Supplied information:
····················
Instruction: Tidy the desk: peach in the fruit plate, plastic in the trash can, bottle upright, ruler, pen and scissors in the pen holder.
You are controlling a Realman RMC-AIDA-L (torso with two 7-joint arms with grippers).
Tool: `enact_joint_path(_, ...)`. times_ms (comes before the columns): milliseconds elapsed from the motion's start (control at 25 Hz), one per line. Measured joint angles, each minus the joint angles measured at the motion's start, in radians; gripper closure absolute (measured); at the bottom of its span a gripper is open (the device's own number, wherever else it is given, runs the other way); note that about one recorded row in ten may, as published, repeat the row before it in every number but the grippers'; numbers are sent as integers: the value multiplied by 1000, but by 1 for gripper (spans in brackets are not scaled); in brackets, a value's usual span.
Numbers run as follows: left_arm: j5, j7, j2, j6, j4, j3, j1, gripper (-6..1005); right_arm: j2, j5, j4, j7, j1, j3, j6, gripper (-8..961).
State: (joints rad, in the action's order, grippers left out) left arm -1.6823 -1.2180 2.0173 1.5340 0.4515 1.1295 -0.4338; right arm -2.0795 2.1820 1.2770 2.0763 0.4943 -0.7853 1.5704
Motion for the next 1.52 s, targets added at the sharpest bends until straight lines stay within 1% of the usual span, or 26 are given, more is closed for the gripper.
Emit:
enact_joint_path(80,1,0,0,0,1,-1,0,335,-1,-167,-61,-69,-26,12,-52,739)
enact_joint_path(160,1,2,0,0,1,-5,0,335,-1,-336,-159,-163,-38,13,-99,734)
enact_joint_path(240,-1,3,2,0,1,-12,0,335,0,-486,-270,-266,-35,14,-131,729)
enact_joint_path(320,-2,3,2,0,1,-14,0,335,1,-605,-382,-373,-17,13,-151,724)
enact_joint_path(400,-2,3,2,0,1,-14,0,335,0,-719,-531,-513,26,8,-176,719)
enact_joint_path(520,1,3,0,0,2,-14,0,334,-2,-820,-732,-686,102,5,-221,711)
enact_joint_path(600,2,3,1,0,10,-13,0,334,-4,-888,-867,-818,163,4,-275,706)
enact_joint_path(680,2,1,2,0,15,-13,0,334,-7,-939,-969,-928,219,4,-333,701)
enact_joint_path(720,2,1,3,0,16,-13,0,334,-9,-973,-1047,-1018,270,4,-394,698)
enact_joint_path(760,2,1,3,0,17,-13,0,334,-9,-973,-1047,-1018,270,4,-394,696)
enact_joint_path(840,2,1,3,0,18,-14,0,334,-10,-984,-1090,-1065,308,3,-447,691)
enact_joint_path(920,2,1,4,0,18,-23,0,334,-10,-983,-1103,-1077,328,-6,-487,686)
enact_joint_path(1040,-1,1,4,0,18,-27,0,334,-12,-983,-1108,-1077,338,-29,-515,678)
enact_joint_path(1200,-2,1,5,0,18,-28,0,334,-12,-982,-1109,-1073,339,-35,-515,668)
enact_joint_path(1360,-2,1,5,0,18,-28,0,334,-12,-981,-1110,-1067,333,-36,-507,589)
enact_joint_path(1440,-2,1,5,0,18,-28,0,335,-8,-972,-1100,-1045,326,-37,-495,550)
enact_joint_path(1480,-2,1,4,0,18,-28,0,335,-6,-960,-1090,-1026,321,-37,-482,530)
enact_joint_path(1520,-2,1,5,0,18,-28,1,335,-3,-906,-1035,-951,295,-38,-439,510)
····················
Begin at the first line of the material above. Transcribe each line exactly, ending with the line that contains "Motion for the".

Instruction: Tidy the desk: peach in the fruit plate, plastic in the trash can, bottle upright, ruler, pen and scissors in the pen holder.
You are controlling a Realman RMC-AIDA-L (torso with two 7-joint arms with grippers).
Tool: `enact_joint_path(_, ...)`. times_ms (comes before the columns): milliseconds elapsed from the motion's start (control at 25 Hz), one per line. Measured joint angles, each minus the joint angles measured at the motion's start, in radians; gripper closure absolute (measured); at the bottom of its span a gripper is open (the device's own number, wherever else it is given, runs the other way); note that about one recorded row in ten may, as published, repeat the row before it in every number but the grippers'; numbers are sent as integers: the value multiplied by 1000, but by 1 for gripper (spans in brackets are not scaled); in brackets, a value's usual span.
Numbers run as follows: left_arm: j5, j7, j2, j6, j4, j3, j1, gripper (-6..1005); right_arm: j2, j5, j4, j7, j1, j3, j6, gripper (-8..961).
State: (joints rad, in the action's order, grippers left out) left arm -1.6823 -1.2180 2.0173 1.5340 0.4515 1.1295 -0.4338; right arm -2.0795 2.1820 1.2770 2.0763 0.4943 -0.7853 1.5704
Motion for the next 1.52 s, targets added at the sharpest bends until straight lines stay within 1% of the usual span, or 26 are given, more is closed for the gripper.

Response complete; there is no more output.